Real-Time Performance for Multi-Core Designs

May 20, 2020

In Multi-Core-Systemen ist kaum vorhersagbar, wie sich die Kerne gegenseitig beeinflussen, wenn auf gemeinsame Ressourcen zugegriffen wird. Bisher wurde sicherheitshalber das gesamte System gesperrt, solange kritische Codesegmente ausgeführt werden. Aber das muss nicht sein, denn das geht auf Kosten des Echtzeitverhaltens.

It was some time ago that multi-core CPUs superseded single-core processors in desktop computers. Since then, they have caught on in large areas of embedded computing. In terms of their price-performance ratio, the benefits are considerable. As a result, high-performance embedded CPUs with just one core are becoming increasingly scarce. This trend is manifesting itself in areas such as functional safety, which has traditionally opted for single-core processors.

Safety-related systems are highly dependent on the deterministic behaviour of algorithms. This affects not only the outcome of the computation, but also the timing. It needs to be possible to specify a maximum runtime by which the algorithms are guaranteed to have run through to the end. This is the most important criterion in terms of real-time capability. When the scheduler's behaviour is known, the maximum runtime (WCET (worst case execution time)) on single-core processors can be ascertained. One complication is the effect of interrupts, so these are generally disabled, at least while critical code is running. Other influences include caches and the behaviour of memory controllers. Generally speaking, however, the WCET can be calculated using analysis tools. Often, a combination of static code analysis and dynamic runtime analysis is used.

Multi-core processors, on the other hand, experience significant interference between software running on different cores. This interference can be caused by the hardware or the software, and software running on one core can significantly slow the execution of critical code on a different core. It either becomes impossible to establish the WCET or the WCET has to be specified with such a large safety margin that the benefits of a multi-core system are cancelled out. Different industry sectors have reacted in different ways to this situation.

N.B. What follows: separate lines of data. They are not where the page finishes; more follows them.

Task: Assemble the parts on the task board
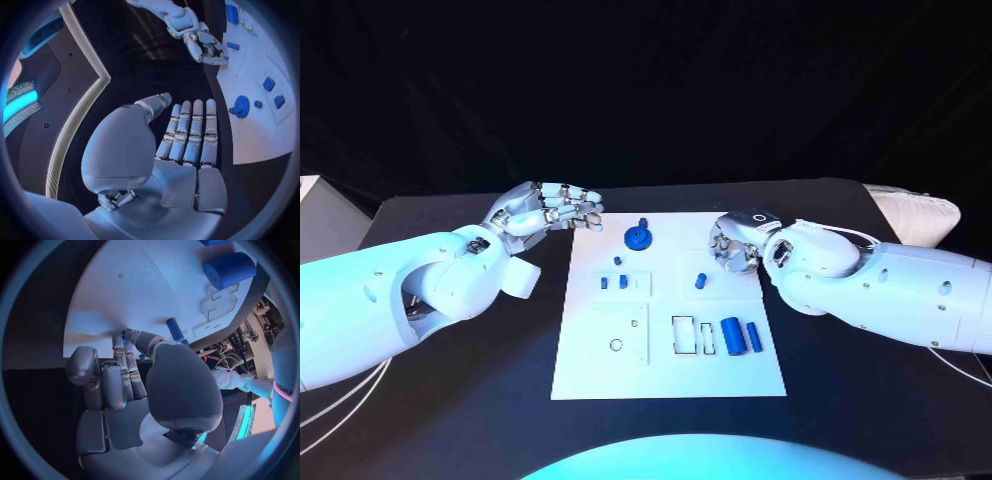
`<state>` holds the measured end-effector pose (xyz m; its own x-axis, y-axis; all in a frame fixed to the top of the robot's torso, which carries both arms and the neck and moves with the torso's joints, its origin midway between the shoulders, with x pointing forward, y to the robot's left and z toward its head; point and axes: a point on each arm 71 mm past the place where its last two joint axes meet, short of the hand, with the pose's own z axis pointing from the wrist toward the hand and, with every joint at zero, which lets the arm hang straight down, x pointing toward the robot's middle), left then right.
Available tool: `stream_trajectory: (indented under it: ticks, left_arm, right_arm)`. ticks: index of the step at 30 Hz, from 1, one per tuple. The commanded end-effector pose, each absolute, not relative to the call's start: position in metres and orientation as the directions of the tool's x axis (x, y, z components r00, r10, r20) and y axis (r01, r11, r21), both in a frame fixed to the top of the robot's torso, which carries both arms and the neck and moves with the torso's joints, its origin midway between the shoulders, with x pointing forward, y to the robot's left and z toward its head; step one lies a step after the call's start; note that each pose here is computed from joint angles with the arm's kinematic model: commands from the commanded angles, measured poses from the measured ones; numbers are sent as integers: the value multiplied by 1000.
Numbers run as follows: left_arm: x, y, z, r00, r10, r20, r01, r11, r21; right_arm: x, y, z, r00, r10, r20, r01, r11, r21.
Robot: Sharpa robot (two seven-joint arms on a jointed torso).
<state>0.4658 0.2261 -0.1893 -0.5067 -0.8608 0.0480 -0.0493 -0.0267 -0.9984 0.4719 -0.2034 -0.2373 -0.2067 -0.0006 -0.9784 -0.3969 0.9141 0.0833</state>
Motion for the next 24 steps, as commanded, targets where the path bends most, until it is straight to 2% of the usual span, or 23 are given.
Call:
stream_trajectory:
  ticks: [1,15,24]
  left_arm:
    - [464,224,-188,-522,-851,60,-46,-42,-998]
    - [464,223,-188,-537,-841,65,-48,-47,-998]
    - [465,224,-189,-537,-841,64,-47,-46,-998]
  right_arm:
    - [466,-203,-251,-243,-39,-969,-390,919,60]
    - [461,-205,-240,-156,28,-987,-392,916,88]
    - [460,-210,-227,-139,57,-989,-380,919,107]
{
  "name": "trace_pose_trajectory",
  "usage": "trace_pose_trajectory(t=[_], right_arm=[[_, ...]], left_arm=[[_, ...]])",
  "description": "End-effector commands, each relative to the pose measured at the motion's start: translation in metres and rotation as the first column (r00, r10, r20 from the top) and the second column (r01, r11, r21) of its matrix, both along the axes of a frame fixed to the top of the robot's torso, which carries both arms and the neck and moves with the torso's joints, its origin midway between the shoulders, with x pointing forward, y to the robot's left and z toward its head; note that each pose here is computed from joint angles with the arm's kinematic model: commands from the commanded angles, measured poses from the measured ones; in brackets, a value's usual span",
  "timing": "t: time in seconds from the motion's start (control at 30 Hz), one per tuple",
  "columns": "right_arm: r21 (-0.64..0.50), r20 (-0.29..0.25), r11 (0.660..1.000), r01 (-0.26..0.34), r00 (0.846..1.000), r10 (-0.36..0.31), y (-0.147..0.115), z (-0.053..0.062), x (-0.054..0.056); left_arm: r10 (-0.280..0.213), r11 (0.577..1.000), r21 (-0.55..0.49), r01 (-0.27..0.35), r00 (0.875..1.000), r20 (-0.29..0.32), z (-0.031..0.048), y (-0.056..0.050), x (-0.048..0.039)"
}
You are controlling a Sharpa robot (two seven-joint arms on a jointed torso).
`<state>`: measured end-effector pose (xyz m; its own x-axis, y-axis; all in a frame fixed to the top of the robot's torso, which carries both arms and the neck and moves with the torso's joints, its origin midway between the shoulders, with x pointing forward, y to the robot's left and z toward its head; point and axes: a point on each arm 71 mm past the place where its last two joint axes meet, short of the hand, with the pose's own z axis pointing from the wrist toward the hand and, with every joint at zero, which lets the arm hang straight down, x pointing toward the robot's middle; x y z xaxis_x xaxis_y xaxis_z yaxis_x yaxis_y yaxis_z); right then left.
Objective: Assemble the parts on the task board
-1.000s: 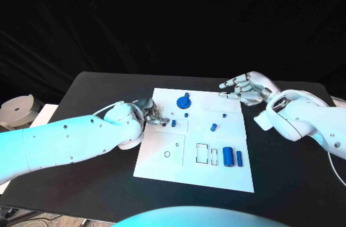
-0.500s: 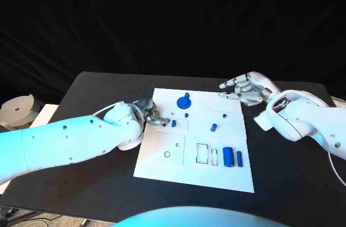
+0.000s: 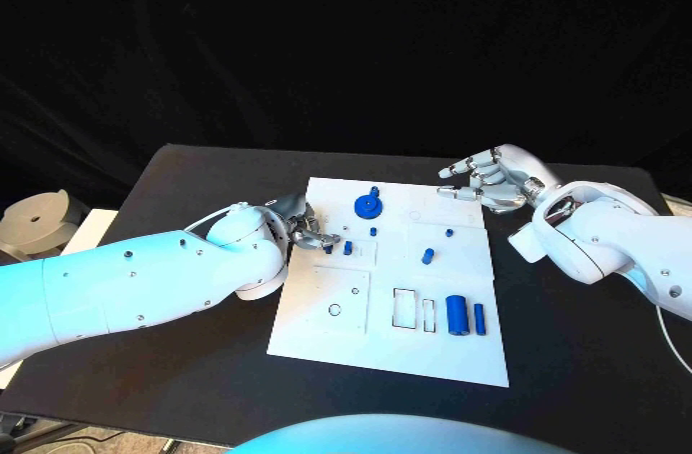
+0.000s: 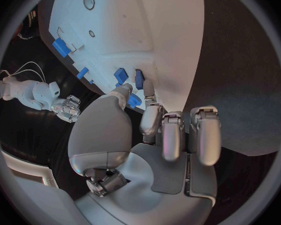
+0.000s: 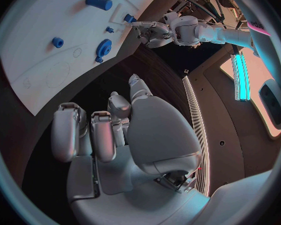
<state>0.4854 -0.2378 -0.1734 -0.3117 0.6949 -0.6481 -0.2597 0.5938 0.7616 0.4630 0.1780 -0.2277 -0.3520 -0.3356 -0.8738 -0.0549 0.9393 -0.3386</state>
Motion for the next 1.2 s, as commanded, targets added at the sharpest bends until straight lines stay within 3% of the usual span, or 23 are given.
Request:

For example, since 2013, PikeOS has had SIL 4 certification in accordance with EN 50128 for multi-core platforms for railway applications, whereas the avionics sector, to date, has had all the cores on an MCP deactivated bar one. Changes do now appear to be under way in the aviation industry, however. In fact, a group of certification experts (CAST: Certification Authorities Software Team) has published a position paper that sets out the conditions for real multi-core support. 1

The operating system plays a key role in the behaviour of a multi-core system. PikeOS's flexible time partition management capability allows the time at which an application is to run on a particular core to be precisely specified, as well as its runtime. However, this does not guarantee that the relevant algorithms will be able to run through to the end within their specified time window. In this scenario, system calls must be considered to be critical, especially if they are made on multiple cores at once. One thing to note in particular is that resources must be protected against competing access. Usually, a central lock is activated for this purpose in the kernel space when a system call has been made, so that software can only run on one core during the critical path. In this situation, all other cores must actively wait (spinlock). This design benefits from the fact that it is straightforward to implement. If capacity utilisation is high due to the increased use of system calls, however, it does have drawbacks in terms of scalability.

Granular Locking for improved Performance

For the aforementioned reasons, PikeOS 5.0 uses multiple, resource-specific locks (fine-grained locking) instead of a single, central lock. With this approach, partitions are not sharing any resources and do not cause any conflicts. Additionally, the pieces of code that are protected by locks are significantly shortened.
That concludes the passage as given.